Below is a set of entries; give all of them again exactly.
═══ Information provided
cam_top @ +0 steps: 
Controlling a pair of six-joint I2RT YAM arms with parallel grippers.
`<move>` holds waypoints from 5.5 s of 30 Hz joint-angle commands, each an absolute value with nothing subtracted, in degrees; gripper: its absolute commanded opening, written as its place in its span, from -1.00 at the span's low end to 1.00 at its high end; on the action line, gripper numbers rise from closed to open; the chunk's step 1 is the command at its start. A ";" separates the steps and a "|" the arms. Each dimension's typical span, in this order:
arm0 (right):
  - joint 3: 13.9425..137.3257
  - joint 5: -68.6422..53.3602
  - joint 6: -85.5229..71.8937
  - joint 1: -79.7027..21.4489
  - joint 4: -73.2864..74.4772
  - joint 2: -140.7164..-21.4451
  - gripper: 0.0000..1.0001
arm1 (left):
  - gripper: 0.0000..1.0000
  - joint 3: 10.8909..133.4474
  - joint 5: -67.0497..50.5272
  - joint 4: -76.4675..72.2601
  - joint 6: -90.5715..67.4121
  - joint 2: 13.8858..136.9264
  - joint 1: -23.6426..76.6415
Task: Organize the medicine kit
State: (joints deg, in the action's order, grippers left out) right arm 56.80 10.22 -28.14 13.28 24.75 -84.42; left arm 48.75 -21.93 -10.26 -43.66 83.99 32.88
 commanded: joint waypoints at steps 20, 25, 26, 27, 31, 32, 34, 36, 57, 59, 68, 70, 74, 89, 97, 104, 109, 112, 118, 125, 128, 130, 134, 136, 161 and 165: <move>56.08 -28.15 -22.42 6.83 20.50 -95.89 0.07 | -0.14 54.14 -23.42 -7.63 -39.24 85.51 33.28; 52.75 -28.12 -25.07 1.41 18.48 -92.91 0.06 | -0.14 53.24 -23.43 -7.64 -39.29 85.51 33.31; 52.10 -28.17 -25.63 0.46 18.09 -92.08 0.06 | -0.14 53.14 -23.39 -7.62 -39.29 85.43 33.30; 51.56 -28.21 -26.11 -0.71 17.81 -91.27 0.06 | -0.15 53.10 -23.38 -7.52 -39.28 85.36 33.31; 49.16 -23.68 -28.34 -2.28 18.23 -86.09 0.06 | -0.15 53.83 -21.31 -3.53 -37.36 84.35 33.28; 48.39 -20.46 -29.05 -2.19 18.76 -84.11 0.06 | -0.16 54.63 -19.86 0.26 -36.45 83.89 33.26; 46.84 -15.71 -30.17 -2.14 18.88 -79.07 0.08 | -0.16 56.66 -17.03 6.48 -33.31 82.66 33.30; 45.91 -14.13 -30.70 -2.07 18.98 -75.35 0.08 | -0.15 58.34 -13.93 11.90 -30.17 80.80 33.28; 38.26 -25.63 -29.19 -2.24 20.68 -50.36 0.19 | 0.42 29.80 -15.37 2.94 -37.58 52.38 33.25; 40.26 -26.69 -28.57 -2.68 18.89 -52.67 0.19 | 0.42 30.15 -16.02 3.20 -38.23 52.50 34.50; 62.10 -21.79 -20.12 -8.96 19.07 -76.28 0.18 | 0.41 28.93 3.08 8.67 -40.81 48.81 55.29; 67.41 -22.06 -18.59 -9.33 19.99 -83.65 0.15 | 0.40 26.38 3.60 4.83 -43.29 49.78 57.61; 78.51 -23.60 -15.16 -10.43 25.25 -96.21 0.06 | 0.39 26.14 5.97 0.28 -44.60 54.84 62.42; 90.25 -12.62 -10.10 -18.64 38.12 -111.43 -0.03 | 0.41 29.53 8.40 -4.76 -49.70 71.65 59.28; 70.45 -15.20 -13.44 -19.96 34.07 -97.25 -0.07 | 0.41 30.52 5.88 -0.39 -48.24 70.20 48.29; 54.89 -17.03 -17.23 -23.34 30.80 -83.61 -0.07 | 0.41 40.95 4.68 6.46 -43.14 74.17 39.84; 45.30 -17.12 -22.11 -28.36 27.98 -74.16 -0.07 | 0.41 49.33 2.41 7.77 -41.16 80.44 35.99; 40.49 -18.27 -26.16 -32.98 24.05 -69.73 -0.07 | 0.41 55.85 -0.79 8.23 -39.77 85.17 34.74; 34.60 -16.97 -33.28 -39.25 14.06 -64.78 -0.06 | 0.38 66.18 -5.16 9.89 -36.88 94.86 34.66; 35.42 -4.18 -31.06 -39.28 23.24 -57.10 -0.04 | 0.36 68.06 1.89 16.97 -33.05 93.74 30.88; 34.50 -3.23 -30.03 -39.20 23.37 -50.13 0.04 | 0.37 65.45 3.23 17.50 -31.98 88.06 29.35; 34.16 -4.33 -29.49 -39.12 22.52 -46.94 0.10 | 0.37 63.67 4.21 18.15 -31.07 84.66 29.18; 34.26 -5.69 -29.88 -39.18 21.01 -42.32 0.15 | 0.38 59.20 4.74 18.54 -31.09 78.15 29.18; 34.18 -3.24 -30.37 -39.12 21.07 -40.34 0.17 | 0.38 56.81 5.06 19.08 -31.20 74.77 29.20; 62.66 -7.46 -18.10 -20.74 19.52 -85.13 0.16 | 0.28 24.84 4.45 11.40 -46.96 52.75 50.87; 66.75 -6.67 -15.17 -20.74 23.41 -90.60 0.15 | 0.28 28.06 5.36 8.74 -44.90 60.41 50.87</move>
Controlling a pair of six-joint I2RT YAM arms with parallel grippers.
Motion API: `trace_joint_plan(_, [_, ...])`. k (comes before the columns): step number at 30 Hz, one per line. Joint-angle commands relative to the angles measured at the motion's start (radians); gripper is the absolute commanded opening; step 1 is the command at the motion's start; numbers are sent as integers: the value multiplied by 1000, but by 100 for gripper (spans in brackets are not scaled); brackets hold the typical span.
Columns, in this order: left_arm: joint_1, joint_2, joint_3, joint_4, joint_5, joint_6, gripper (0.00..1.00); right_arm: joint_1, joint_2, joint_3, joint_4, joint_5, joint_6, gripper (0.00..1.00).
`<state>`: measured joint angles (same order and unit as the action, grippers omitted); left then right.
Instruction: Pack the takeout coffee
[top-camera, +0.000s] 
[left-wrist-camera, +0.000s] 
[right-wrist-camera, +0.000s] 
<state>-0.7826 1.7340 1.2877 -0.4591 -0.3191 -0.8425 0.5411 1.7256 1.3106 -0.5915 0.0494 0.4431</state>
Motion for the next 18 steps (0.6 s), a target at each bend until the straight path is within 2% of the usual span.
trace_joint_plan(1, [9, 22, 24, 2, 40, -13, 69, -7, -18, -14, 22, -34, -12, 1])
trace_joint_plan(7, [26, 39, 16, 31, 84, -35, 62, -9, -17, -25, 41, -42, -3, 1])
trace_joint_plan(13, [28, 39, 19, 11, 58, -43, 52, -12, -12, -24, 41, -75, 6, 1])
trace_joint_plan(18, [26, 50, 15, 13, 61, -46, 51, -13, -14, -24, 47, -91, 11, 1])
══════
» Written response
cam_top @ +0 steps: 
Controlling a pair of six-joint I2RT YAM arms with parallel grippers.
`<move>` holds waypoints from 5.5 s of 30 Hz joint-angle commands, each an absolute value with nothing subtracted, in degrees; gripper: its absolute commanded opening, written as its place in its span, from -1.00 at the span's low end to 1.00 at its high end; on the action line, gripper numbers rise from closed to open; the chunk's step 1 is the command at its start. A ";" separates the steps and a "|" the arms. Each dimension's typical span, in this order:
arm0 (right):
  - joint 3: 13.9425..137.3257
  - joint 5: -68.6422..53.3602
  - joint 6: -85.5229..71.8937
  - joint 1: -79.7027..21.4489
  - joint 4: -73.2864..74.4772
  - joint 2: -140.7164..-21.4451
  - gripper: 0.0000..1.0001
arm1 (left):
  - gripper: 0.0000..1.0000
  - joint 3: 10.8909..133.4474
  - joint 5: -67.0497..50.5272
  - joint 4: -76.4675..72.2601
  - joint 6: -90.5715..67.4121
  - joint 2: 13.8858..136.9264
  - joint 1: -23.6426..76.6415
Task: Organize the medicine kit
State: (joints deg, in the action's order, grippers left out) right arm 56.80 10.22 -28.14 13.28 24.75 -84.42; left arm 48.75 -21.93 -10.26 -43.66 83.99 32.88
 commanded: joint waypoints at steps 20, 25, 26, 27, 31, 32, 34, 36, 57, 59, 68, 70, 74, 89, 97, 104, 109, 112, 118, 125, 128, 130, 134, 136, 161 and 165: <move>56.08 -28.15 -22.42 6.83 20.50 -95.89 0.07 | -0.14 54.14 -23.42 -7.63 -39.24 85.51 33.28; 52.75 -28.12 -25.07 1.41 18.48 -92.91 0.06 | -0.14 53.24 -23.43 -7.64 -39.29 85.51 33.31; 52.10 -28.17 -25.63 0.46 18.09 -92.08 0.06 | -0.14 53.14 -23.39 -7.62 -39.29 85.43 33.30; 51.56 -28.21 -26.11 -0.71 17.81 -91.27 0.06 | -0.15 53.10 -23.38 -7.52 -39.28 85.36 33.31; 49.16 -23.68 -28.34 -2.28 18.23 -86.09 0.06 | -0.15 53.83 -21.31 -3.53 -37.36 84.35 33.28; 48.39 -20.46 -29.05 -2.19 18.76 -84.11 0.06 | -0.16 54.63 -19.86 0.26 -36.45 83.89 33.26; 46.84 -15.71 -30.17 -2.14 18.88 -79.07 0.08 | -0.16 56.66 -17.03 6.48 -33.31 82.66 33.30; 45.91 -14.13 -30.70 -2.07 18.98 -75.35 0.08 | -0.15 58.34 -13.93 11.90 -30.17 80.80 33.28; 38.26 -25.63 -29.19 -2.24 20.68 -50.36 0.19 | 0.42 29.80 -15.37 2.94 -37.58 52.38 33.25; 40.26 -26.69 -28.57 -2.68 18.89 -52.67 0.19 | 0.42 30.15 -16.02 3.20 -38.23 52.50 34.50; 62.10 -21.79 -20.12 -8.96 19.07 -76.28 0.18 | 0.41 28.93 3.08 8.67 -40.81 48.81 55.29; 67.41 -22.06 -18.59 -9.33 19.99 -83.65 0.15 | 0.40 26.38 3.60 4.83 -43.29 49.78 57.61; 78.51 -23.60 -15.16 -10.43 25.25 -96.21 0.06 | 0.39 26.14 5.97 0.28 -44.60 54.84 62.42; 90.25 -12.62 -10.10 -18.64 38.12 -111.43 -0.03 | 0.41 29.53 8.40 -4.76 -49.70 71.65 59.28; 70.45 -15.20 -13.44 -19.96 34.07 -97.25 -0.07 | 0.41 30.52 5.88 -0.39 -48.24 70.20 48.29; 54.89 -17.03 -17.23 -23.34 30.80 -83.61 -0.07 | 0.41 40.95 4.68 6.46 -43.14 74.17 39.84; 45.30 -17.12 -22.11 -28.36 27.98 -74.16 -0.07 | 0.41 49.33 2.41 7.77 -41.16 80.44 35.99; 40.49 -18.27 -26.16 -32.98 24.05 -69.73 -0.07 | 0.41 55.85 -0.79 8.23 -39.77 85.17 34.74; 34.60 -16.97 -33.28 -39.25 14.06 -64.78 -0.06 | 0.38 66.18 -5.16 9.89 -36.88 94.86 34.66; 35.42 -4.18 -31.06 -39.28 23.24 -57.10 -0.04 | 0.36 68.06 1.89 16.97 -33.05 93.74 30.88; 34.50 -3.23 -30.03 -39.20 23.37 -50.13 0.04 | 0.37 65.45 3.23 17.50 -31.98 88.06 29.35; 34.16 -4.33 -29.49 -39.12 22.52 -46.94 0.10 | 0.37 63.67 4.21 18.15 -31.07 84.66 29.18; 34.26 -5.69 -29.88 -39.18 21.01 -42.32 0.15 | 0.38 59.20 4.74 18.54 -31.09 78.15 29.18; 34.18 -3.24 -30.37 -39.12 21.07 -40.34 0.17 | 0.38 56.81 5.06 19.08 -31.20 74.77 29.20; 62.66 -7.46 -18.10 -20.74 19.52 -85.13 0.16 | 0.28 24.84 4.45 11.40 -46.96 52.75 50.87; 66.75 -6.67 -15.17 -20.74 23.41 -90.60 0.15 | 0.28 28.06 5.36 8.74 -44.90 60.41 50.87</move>
Controlling a pair of six-joint I2RT YAM arms with parallel grippers.
Motion API: `trace_joint_plan(_, [_, ...])`. k (comes before the columns): step number at 30 Hz, one per line. Joint-angle commands relative to the angles measured at the motion's start (radians); gripper is the absolute commanded opening; step 1 is the command at the motion's start; numbers are sent as integers: the value multiplied by 1000, but by 100 for gripper (spans in brackets are not scaled); brackets hold the typical span.
Columns, in this order: left_arm: joint_1, joint_2, joint_3, joint_4, joint_5, joint_6, gripper (0.00..1.00); right_arm: joint_1, joint_2, joint_3, joint_4, joint_5, joint_6, gripper (0.00..1.00).
`<state>`: measured joint angles (same order and unit as the action, grippers omitted); left then right.
Instruction: Pack the takeout coffee
[top-camera, +0.000s] 
[left-wrist-camera, +0.000s] 
[right-wrist-camera, +0.000s] 
<state>-0.7826 1.7340 1.2877 -0.4591 -0.3191 -0.8425 0.5411 1.7256 1.3106 -0.5915 0.0494 0.4431</state>
Motion for the next 18 steps (0.6 s), a target at each bend until the straight path is within 2% of the usual span.
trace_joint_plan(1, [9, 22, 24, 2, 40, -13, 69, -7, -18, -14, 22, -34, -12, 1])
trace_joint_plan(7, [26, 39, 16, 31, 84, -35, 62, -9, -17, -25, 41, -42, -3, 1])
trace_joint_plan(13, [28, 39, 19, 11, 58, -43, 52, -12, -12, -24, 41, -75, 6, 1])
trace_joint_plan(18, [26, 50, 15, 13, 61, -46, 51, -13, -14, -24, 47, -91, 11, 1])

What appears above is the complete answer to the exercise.